Услышав этот вопрос, Пеллегрино вдруг сделался молчаливым и ничего не ответил, а я подумал, не слишком ли форсирую события. Но, прокрутив в голове все, что было сказано мною и им до этого, счел свой вопрос вполне резонным. Спросил ради того, чтобы поддержать беседу. Один парень говорит, что у него дел по горло, а рассказывает только о раздолбанной машине, так ведь другой парень вправе спросить о других делах, верно? Особенно если вы едете в сумерках, и отношения у вас вполне компанейские.
Но оказалось, что причиной колебания Пеллегрино была лишь вежливость и старомодное южное гостеприимство, только и всего.
— Понимаете, я не хочу создавать у вас плохое впечатление, — сказал он, — ведь вы же здесь впервые. Но на нас еще висит и убийство женщины.
— Да что вы? — ужаснулся я.
— Два дня назад, — грустно произнес он.
— И как ее убили?
И снова информация Гарбера оказалась неточной. Дженис Мэй Чапман не была изуродована. У нее было перерезано горло, только и всего. А нанесение смертельной раны и причинение уродства — это не одно и то же. Это совершенно разные вещи. Даже и не близкие.
— От уха до уха, — пояснил Пеллегрино. — Один большой глубокий разрез. Так что радости мало.

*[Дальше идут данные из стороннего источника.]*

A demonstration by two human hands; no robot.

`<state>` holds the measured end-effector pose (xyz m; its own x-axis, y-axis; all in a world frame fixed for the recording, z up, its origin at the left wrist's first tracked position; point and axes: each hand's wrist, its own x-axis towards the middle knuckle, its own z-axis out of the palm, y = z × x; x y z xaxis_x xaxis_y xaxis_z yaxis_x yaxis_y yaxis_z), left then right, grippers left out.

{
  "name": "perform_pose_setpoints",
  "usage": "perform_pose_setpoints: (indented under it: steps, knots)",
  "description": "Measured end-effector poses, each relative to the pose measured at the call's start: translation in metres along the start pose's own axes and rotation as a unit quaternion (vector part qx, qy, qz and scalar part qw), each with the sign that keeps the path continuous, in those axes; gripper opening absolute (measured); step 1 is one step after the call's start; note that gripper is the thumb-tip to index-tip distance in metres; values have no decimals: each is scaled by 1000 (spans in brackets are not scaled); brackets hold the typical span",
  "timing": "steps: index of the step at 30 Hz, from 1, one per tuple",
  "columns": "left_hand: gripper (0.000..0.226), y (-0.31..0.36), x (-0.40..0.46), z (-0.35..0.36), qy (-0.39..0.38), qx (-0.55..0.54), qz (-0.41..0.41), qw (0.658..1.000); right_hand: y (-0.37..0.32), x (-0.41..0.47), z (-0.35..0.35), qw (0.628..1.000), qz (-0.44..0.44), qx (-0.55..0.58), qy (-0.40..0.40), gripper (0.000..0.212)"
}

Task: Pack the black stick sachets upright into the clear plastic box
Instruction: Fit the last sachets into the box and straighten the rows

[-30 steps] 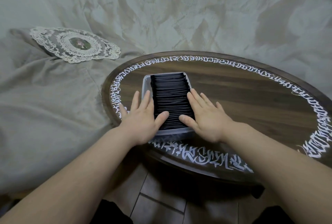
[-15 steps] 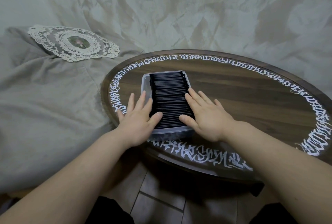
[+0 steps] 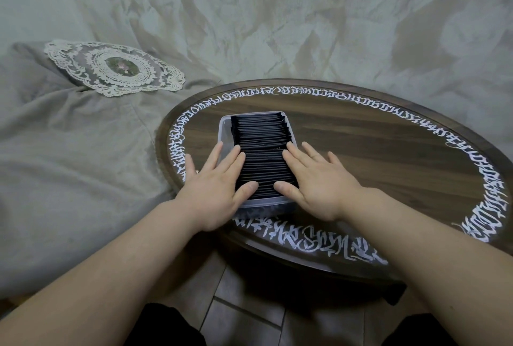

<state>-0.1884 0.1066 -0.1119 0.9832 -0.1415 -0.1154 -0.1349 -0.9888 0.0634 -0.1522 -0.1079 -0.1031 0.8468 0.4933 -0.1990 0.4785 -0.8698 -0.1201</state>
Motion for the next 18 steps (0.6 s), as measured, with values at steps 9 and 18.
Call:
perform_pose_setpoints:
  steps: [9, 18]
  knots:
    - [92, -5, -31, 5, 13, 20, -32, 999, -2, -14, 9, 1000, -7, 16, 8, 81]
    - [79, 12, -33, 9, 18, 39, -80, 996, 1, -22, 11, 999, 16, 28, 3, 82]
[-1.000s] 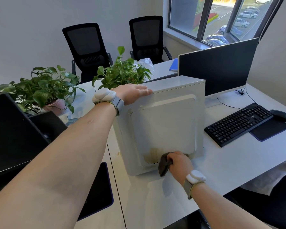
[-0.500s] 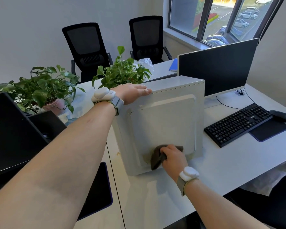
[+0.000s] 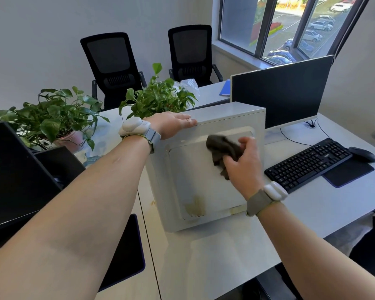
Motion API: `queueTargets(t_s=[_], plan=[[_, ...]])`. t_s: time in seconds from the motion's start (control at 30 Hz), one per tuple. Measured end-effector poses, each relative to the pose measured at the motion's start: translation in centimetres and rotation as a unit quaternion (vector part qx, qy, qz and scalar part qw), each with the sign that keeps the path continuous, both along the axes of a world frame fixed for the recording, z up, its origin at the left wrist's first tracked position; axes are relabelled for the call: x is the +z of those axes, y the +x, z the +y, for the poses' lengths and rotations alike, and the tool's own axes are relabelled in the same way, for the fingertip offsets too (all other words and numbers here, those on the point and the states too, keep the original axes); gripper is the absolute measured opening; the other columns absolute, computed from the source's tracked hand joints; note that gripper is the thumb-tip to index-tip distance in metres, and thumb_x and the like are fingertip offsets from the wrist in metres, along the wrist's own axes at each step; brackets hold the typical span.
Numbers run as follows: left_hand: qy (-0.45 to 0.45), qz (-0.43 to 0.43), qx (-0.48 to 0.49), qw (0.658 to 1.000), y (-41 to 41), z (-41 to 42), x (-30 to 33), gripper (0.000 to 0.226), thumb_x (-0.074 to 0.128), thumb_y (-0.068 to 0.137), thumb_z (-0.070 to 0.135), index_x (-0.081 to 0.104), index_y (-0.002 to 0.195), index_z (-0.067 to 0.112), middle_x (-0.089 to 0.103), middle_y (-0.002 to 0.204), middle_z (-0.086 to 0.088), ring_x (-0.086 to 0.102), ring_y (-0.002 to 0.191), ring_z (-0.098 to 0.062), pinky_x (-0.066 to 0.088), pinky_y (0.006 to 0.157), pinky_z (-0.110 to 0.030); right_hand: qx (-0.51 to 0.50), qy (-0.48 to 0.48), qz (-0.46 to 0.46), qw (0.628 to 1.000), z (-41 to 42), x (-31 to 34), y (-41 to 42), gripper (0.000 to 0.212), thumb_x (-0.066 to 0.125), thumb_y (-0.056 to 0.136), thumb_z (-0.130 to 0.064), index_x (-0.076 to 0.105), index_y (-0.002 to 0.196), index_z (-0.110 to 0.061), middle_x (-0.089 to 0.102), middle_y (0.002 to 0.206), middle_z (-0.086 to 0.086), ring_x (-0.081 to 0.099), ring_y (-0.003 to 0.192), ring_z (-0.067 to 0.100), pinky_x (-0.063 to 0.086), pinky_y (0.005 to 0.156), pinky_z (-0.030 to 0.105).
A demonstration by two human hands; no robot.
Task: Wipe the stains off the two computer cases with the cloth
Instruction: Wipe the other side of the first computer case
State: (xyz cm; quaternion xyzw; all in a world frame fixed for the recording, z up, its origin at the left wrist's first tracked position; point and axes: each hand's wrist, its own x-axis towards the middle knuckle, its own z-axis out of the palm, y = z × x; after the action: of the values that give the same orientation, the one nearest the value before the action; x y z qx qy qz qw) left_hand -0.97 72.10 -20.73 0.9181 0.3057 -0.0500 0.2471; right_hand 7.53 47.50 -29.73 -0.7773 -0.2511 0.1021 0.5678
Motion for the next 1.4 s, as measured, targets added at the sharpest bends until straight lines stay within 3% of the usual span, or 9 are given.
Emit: queueTargets(t_s=[0.1, 0.17, 0.37, 0.67, 0.77, 0.97, 1.1, 1.23, 1.4], plan=[[-0.001, -0.002, -0.003, 1.000, 0.0, 0.0, 0.1, 0.096, 0.031, 0.060, 0.104, 0.047, 0.143, 0.058, 0.042, 0.158, 0.018, 0.039, 0.146, -0.018, 0.027, 0.122, -0.046, 0.020, 0.020, -0.102, 0.994, 1.1, -1.3, -1.6, 0.056, 0.078, 0.083, -0.019, 0.048, 0.129, -0.028, 0.046, 0.126, -0.001, 0.054, 0.101, 0.006, 0.051, 0.088, 0.018], [-0.004, -0.004, 0.001, 1.000, -0.1, 0.0, 0.2, 0.094, 0.033, 0.061, 0.103, 0.048, 0.143, 0.059, 0.043, 0.158, 0.019, 0.039, 0.146, -0.018, 0.026, 0.122, -0.046, 0.035, -0.007, -0.215, 0.976, 1.4, -3.4, -2.8, 0.046, 0.074, 0.087, -0.009, 0.058, 0.129, -0.016, 0.047, 0.129, 0.006, 0.052, 0.107, 0.017, 0.050, 0.095, 0.024], [-0.006, -0.003, -0.001, 1.000, 0.1, 0.0, 0.3, 0.077, 0.040, 0.078, 0.094, 0.049, 0.144, 0.056, 0.044, 0.158, 0.016, 0.041, 0.145, -0.018, 0.028, 0.120, -0.041, 0.059, -0.105, -0.446, 0.887, 1.5, -7.7, -3.1, 0.032, 0.067, 0.077, 0.006, 0.072, 0.105, -0.010, 0.064, 0.104, 0.011, 0.055, 0.082, 0.035, 0.051, 0.067, 0.038], [-0.005, -0.005, 0.003, 1.000, -0.1, -0.1, 0.3, 0.085, 0.037, 0.068, 0.101, 0.049, 0.141, 0.059, 0.045, 0.157, 0.017, 0.042, 0.145, -0.019, 0.029, 0.120, -0.043, 0.260, -0.375, -0.157, 0.876, -2.8, -10.6, -3.2, 0.013, 0.060, 0.082, -0.014, 0.067, 0.089, -0.023, 0.058, 0.092, -0.008, 0.063, 0.081, 0.023, 0.051, 0.066, 0.032], [0.000, -0.002, 0.005, 1.000, -0.2, -0.2, 0.2, 0.093, 0.033, 0.059, 0.106, 0.047, 0.141, 0.062, 0.042, 0.158, 0.019, 0.038, 0.147, -0.019, 0.026, 0.122, -0.049, 0.169, -0.279, -0.053, 0.944, -1.3, -6.3, -0.6, 0.013, 0.061, 0.077, -0.016, 0.066, 0.081, -0.028, 0.068, 0.082, -0.004, 0.068, 0.074, 0.022, 0.060, 0.069, 0.038], [0.012, 0.009, -0.006, 1.000, -0.4, -0.5, 0.2, 0.101, 0.027, 0.058, 0.106, 0.044, 0.145, 0.059, 0.038, 0.161, 0.018, 0.034, 0.150, -0.022, 0.024, 0.123, -0.052, -0.043, 0.036, -0.125, 0.991, 0.0, -2.7, -1.4, 0.036, 0.077, 0.085, -0.017, 0.058, 0.115, -0.016, 0.057, 0.115, 0.004, 0.058, 0.101, 0.013, 0.052, 0.087, 0.024], [0.018, 0.011, -0.007, 1.000, -0.4, -0.5, 0.0, 0.108, 0.023, 0.052, 0.111, 0.043, 0.145, 0.060, 0.038, 0.161, 0.019, 0.033, 0.151, -0.022, 0.024, 0.122, -0.053, 0.045, -0.077, -0.358, 0.929, -0.8, -8.2, -3.1, 0.054, 0.074, 0.080, 0.000, 0.060, 0.131, -0.003, 0.046, 0.148, 0.014, 0.046, 0.133, 0.034, 0.043, 0.112, 0.049], [0.013, 0.010, -0.001, 1.000, -0.4, -0.5, 0.0, 0.098, 0.029, 0.059, 0.106, 0.044, 0.144, 0.060, 0.039, 0.160, 0.019, 0.035, 0.149, -0.020, 0.024, 0.123, -0.051, -0.020, -0.177, -0.436, 0.882, -0.3, -8.1, -2.2, 0.047, 0.070, 0.084, -0.011, 0.067, 0.129, -0.023, 0.053, 0.147, 0.003, 0.046, 0.129, 0.037, 0.035, 0.103, 0.059], [0.010, 0.007, 0.005, 1.000, -0.3, -0.4, 0.1, 0.095, 0.031, 0.060, 0.104, 0.046, 0.143, 0.060, 0.040, 0.160, 0.018, 0.036, 0.149, -0.020, 0.025, 0.123, -0.049, -0.013, -0.124, -0.428, 0.895, 0.1, -9.1, -1.9, 0.048, 0.069, 0.076, 0.006, 0.072, 0.119, -0.016, 0.058, 0.135, 0.010, 0.047, 0.108, 0.042, 0.052, 0.084, 0.053]])
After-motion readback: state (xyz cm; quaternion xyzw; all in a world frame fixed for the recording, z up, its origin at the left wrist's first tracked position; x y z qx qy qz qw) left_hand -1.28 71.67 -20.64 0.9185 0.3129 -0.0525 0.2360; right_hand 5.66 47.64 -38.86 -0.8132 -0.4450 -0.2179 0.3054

— Вы сами, я надеюсь, видели жертву? — спросил я.
— Лично и подробно осматривал. Я видел кости шейных позвонков. Все вокруг было в крови. Она лежала словно в озере. Это было поистине ужасно. Симпатичная женщина, по-настоящему красивая, одетая для вечернего выхода, аккуратненькая такая… лежала на спине в луже крови. Как такое может быть?
Я ничего не ответил из уважения к чему-то, на что неясно указывал требовательный тон, с которым Пеллегрино произнес последнюю фразу.
— Она была к тому же еще и изнасилована, — добавил он. — Врач обнаружил это, когда раздел ее и положил на стол в морге. А до этого мы предполагали, что ее довели до такого состояния, что она бросилась вниз и разодрала свои ягодицы об острый гравий. Но мне не верится, что она могла сделать это.
— А вы ее знали?
— Мы видели ее в городе.
— И кто же это сделал? — спросил я.
— Мы не знаем, — ответил он. — Возможно, какой-нибудь парень с базы. Так мы думаем.
— Почему?
— Да потому что она именно с ними проводила время.
— Если ваш детектив болеет, — спросил я, — кто расследует это дело?
— Сам шеф, — ответил Пеллегрино.
— А он достаточно опытен в расследовании убийств?
— Она, — поправил меня Пеллегрино. — Наш шеф — женщина.
— В самом деле?
— Да. Это выборная должность. Она набрала достаточно голосов.
В его голосе я уловил явные нотки сожаления и покорности судьбе. Таким тоном обычно объявляют о крупном поражении своей команды. Имеем то, что имеем.
— Вы боролись за это назначение? — спросил я.
— Мы все за него боролись, — ответил он. — Кроме детектива. Он уже мучился со своими почками.
Я ничего не сказал в ответ. Машину вдруг стало трясти и качать. Шины автомобиля Пеллегрино были стертыми и мягкими. Машина шла по щебеночно-асфальтовому покрытию, издавая при этом глухое рычание. Впереди вечерняя мгла успела уже окончательно сгуститься. Пеллегрино включил фары, свет которых освещал дорогу примерно на пятнадцать футов впереди. А дальше была непроглядная темень. Дорога была прямая, как тоннель, проложенный среди деревьев. Деревья переплелись ветками, но как-то по-особому, словно каждое дерево старалось обеспечить себе лучшие условия; как сорняки, старающиеся ухватить побольше света, воздуха и минералов, ведущие себя так, будто сто лет назад сбросили семена на вспаханную, но покинутую пашню. Свет фар время от времени вырывал сплетения веток из тьмы, и тогда они казались неподвижными, словно замороженными. Рядом с одним из боковых проездов я заметил косо висящий знак-указатель; на его выгоревшей от солнца поверхности темнели ржавые пятна величиной с монету, появившиеся после того, как краска облупилась. Это была реклама отеля под названием «Туссен», сулившая такие же условия, как в отелях на Мейн-стрит и номера наивысшего качества.